First problem: your fax blaster slowed to a crawl after several hours of hard work. Here's a solution: Load a 16-bit Microsoft app (like Write) with your Copia FaxFacts. Leave the 16-bit open, running and minimized. That will speed things up. I don't know why. (Freddie did. It speeded things up. Freddie doesn't know why, either. Nor care. All he cares is that he has Harry off his back, for at least an hour.)

As of Monday February 10, I talked to Brooktrout. They have seen "some" problems with the new Pentium Pro PC. They strongly suggest installing the latest Service Pack 2 from Microsoft, which you add to Windows NT 4.0. (Service Pack 1 is the latest one for Win95). Service Packs are Microsoft euphemisms for bug fixes.

If you wish to send faxes with the least amount of hassle, I suggest you split your three Brooktrout boards between two PCs -- your new fast Pentium Pro and your old Pentium slow.

This will allow us to zero in on the problem quickly, and also give you "insurance" that if either machine were to stop, the other would keep going. I think that we will see one machine run well and the other keep crashing. If this is the case we then can move all Brooktrout boards to the better machine (which may well be the slower, older machine). If it crashes on both machines then you get to nail Copia to the cross.
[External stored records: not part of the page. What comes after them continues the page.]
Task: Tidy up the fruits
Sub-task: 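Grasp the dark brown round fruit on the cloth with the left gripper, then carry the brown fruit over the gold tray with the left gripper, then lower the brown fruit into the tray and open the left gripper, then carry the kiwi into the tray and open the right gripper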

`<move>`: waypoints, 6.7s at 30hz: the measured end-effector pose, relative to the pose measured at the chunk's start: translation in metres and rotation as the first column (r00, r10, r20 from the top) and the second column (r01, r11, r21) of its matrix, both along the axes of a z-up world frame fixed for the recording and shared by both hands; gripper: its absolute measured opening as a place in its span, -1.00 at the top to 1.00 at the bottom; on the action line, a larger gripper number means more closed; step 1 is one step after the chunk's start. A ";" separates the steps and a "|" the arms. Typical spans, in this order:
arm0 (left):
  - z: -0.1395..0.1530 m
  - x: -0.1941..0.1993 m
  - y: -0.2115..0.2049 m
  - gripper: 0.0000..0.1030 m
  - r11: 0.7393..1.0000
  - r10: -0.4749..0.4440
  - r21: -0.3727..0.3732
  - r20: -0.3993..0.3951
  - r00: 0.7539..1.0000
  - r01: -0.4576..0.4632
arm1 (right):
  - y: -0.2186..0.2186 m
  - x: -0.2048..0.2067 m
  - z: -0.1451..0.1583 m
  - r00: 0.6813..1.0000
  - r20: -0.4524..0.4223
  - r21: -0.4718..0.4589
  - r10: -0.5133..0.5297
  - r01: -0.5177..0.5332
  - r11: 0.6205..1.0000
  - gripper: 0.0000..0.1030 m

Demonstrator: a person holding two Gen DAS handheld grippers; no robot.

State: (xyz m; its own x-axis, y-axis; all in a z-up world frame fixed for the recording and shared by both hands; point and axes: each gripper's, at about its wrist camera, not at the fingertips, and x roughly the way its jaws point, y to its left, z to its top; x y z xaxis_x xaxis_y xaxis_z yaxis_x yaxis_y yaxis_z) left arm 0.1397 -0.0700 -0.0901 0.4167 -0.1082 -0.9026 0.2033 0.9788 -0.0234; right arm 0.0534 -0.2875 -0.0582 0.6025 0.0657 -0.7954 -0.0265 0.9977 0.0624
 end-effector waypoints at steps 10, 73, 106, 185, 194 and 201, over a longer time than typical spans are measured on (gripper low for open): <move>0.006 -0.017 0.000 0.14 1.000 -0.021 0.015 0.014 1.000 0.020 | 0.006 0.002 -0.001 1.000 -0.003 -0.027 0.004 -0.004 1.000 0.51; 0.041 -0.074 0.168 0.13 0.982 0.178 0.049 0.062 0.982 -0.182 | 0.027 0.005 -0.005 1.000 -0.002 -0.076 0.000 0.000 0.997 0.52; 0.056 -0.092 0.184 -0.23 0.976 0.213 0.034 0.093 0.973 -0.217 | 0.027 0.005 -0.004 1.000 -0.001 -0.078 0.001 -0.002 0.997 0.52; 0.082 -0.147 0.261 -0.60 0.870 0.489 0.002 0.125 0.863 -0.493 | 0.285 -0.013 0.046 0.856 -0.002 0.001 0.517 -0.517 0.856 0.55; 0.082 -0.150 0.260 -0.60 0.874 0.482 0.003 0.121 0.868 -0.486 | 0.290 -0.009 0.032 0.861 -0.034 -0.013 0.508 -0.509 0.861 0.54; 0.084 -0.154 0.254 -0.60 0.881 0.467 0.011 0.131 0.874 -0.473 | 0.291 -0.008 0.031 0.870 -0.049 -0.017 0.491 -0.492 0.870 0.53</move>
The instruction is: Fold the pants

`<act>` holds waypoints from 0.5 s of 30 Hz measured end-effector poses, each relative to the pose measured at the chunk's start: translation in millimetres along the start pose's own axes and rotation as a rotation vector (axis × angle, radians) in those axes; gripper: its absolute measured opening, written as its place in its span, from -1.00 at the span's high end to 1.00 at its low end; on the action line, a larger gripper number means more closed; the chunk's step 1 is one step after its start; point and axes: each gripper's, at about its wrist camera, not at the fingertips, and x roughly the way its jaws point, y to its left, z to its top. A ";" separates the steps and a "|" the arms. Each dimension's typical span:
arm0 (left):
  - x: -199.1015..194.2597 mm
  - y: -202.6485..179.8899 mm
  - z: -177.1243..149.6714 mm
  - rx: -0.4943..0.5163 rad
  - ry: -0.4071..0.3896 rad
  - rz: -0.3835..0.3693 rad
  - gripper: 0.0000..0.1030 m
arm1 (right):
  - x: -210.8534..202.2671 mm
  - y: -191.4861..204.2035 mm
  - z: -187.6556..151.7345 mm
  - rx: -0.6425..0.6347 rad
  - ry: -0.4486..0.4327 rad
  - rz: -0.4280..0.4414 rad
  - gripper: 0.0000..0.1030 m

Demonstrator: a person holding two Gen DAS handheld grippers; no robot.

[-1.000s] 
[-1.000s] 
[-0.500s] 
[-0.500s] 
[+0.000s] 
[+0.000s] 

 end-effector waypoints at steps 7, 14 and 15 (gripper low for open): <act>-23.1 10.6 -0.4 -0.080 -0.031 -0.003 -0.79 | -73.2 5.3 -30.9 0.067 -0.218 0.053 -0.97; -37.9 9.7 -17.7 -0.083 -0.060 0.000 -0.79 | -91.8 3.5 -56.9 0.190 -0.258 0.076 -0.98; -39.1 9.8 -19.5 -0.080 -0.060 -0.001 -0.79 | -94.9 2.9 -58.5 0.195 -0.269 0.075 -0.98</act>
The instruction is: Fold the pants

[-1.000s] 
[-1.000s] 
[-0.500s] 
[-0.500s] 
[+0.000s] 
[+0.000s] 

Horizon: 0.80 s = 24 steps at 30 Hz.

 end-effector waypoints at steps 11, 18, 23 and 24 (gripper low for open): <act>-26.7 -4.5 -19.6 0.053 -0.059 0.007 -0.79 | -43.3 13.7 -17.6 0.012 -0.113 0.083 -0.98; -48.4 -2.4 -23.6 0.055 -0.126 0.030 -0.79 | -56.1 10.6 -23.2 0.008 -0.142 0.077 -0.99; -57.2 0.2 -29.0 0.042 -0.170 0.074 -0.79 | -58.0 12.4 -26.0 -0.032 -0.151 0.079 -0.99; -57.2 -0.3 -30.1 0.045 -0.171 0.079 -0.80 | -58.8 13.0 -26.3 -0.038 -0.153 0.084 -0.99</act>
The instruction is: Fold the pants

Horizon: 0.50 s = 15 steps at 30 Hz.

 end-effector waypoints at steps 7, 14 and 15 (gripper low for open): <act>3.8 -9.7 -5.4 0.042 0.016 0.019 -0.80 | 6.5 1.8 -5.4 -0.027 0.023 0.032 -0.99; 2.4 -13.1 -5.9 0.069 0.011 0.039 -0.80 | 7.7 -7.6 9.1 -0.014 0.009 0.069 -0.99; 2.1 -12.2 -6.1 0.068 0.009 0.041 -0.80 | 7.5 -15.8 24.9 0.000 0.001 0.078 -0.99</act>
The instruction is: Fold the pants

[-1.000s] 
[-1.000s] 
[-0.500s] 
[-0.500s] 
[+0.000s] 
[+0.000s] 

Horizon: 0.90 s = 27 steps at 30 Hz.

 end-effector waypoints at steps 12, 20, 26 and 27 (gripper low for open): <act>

Another suggestion is to put a modem into the machine with a copy of Symantec's PC Anywhere so that Fred, Aaron, or I can call in and monitor the state of the machine through the night and over weekends.

Please keep me up to date. I have nothing to do that is more important than getting your system as solid as a rock ASAP.

Steve Hersee, President, Copia International
(Wheaton, IL -- 800-689-8898)

Editor's note: On weekends, Steve is a professional clown with the circus. He also does teeder-totter. The weekend Harry called him on cell phone he was coaching cheerleaders to do tumbling, lifts, double stunts, pyramid building. Several of his coached cheerleaders have won State championships.